No team has overhauled its pass-catching corps this offseason more than the Patriots, who added Nelson Agholor, Kendrick Bourne, Jonnu Smith, and Hunter Henry in free agency. Still, this is only an average-ish unit. Bill Belichick has done plenty of trades with the Falcons before, including recently for Mohamed Sanu -- though that one didn't work out so well. Jones is the type of receiver the Pats haven't had since at least the Randy Moss days, and he even brings a level of physicality to the position that Moss never did. Adding Jones would go a long way toward making life easier for Mac Jones as he transitions to the NFL.

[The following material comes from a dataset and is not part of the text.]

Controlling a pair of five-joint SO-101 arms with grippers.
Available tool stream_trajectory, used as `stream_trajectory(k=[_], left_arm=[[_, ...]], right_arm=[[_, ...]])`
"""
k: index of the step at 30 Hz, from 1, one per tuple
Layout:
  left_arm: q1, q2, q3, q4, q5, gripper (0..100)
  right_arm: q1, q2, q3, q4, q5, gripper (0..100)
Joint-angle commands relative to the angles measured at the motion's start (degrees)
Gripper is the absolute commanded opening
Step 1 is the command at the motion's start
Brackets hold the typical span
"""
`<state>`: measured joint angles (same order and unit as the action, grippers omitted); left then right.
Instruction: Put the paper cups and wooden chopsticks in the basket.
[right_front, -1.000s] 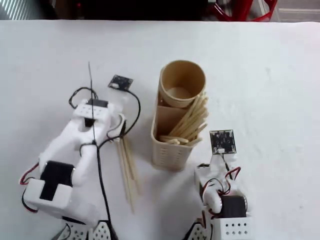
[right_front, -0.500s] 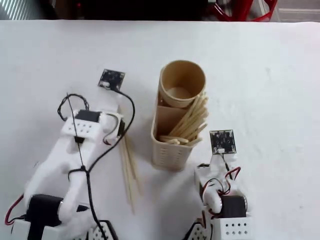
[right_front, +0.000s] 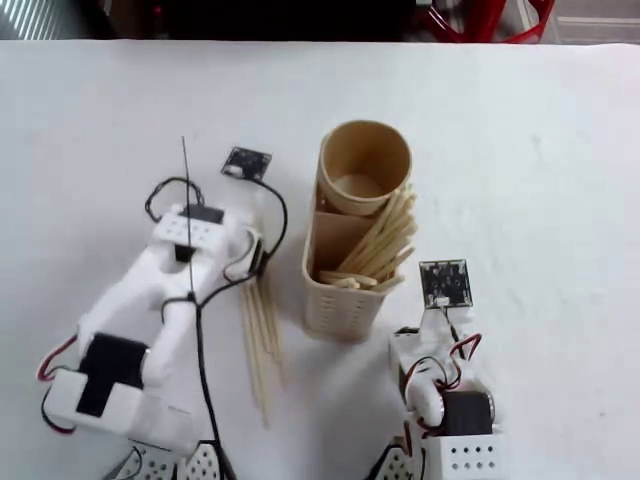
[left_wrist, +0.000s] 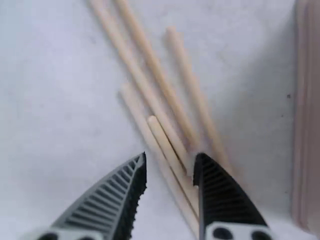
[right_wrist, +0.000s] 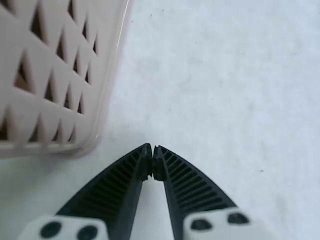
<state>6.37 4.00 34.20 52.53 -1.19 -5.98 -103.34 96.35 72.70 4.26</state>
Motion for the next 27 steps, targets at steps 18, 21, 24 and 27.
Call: stream_trajectory(k=[18, 21, 24, 27], left_arm=[[0.66, 2.24, -3.87, 3.6, -0.79, 10], [1.1, 2.24, -3.87, 3.25, -2.64, 10], [1.1, 2.07, -3.87, 1.76, -2.64, 8], [0.75, 1.89, -5.54, 1.76, -2.99, 2]], right_arm=[[0.57, -0.13, 0.53, 0.22, 0.09, 1.9], [0.57, -0.13, 0.53, 0.22, 0.09, 1.9], [0.57, -0.13, 0.53, 0.22, 0.09, 1.9], [0.57, -0.13, 0.53, 0.22, 0.09, 1.9]])
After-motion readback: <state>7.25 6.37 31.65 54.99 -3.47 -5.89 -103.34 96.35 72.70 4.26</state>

Imagine Justin Herbert throwing to not only Keenan Allen and Mike Williams, but also Jones. At least for this season. Acquiring Jones would almost certainly mean the Chargers let Williams walk after this year, and pick up a compensatory selection for their troubles. They've got over $20 million in cap room at the moment, and after overhauling the offensive line these past two offseasons, it's not like they have many other pressing offensive needs that should take precedence over adding to their explosive receiving corps.

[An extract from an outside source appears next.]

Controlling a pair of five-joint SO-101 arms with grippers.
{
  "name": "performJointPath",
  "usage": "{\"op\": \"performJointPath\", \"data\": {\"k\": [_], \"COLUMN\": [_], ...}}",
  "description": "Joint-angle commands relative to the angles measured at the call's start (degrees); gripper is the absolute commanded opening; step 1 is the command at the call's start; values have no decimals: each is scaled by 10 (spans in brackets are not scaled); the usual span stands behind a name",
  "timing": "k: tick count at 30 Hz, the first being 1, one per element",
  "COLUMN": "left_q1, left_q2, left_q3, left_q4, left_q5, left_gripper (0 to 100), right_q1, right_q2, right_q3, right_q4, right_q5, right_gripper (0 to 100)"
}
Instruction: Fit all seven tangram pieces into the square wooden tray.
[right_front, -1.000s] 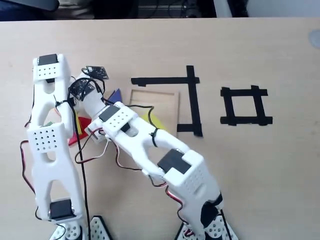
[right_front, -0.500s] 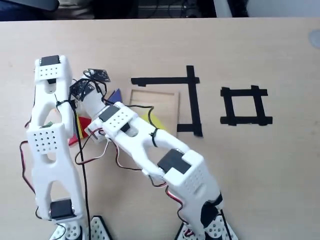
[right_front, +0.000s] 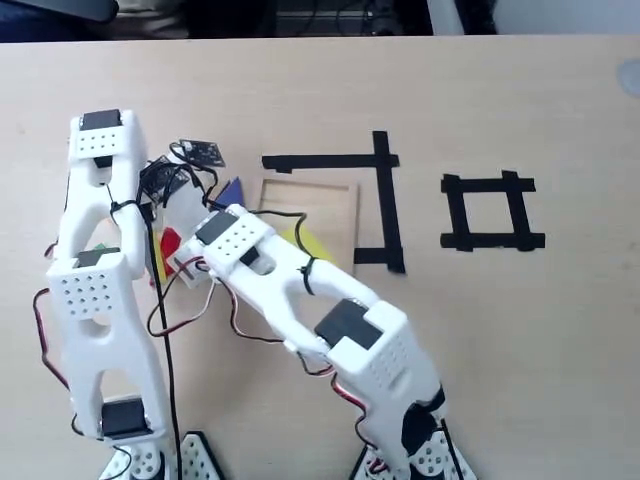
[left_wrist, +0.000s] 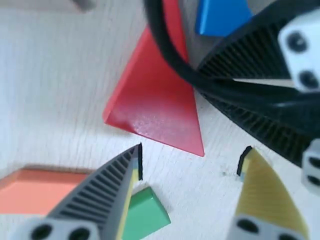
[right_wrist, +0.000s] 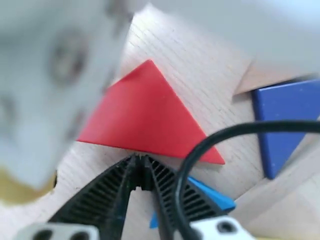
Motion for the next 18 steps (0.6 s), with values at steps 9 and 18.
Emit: {"op": "performJointPath", "data": {"k": [9, 18], "left_q1": [-4, -6], "left_q2": [-32, -29], "left_q3": [-57, -51], "left_q4": [-93, -122], "left_q5": [90, 144], "left_gripper": [320, 320], "right_q1": [9, 8], "right_q2": [-12, -121], "right_q3": [-12, 170], "right_q4": [-11, -185], "right_q5": [2, 2], "right_gripper": [11, 11]}}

The Colts unsurprisingly want to make things as comfortable as possible for Carson Wentz. They have Frank Reich at the controls of the offense, giving him a degree of familiarity. They have an excellent offensive line, ensuring him good protection. What they don't have is a great group of receivers -- even with T.Y. Hilton returning and Michael Pittman and Parris Campbell now having a bit more experience. Jones would step in and immediately be the clear No. 1 target for Wentz, providing him with a security blanket and a player who can make plays on his own, all over the field. The Colts have been extremely patient with their cap room and draft capital, and this could be an opportunity to cash in.

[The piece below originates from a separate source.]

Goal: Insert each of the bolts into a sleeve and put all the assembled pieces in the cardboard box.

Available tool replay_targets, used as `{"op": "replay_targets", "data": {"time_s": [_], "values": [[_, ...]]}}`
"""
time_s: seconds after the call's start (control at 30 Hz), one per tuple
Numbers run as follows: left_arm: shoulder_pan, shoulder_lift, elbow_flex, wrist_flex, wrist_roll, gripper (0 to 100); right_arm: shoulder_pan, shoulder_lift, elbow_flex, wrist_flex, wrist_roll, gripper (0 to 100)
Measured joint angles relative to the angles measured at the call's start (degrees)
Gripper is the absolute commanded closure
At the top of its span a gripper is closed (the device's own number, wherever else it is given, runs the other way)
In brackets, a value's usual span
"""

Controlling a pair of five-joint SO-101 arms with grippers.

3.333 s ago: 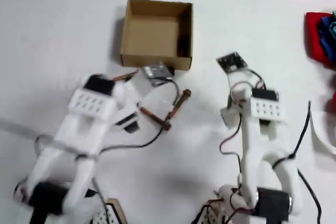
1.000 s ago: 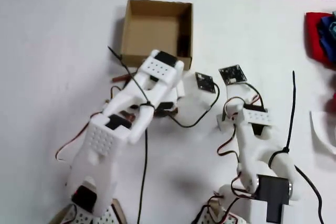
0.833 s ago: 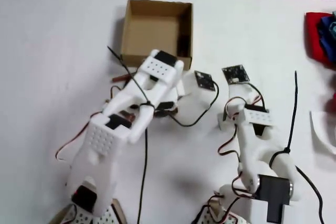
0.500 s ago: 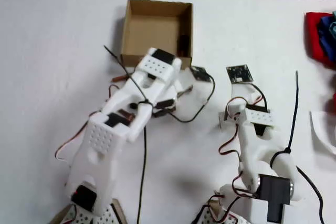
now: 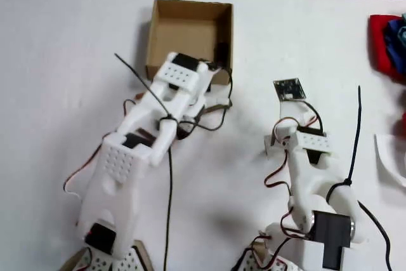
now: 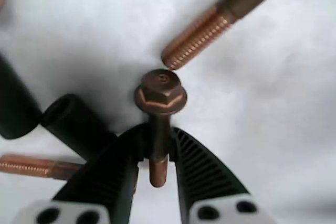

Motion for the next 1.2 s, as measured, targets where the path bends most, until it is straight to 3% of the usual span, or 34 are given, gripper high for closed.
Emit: {"op": "replay_targets", "data": {"time_s": [0.13,0.63,0.7,0.8,1.2], "values": [[-0.7,0.18,-1.32,0.09,0.35,83,0.0,0.0,0.0,0.0,0.0,97.8],[-2.37,3.87,-6.07,-3.52,0.35,83,0.0,0.0,0.0,0.0,0.0,97.8],[-2.46,5.1,-7.12,-3.6,0.44,86,0.0,0.0,0.0,0.0,0.0,97.8],[-2.29,6.86,-10.02,-2.73,0.44,99,0.0,0.0,0.0,0.0,0.0,97.8],[-2.29,8.44,-24.18,4.4,0.53,98,0.0,0.09,0.09,-0.44,0.0,97.8]]}}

Tennessee has more needs on the defensive side of the ball, but with Corey Davis signing with the Jets, they do have a need at receiver opposite A.J. Brown. The offensive system is extremely familiar for Jones because it's essentially the Shanahan-style offense, and Jones just fits the ethos of the team, where the focus is all on an enormous physical specimen who can dominate with their size and strength. He'd be a terrific fit.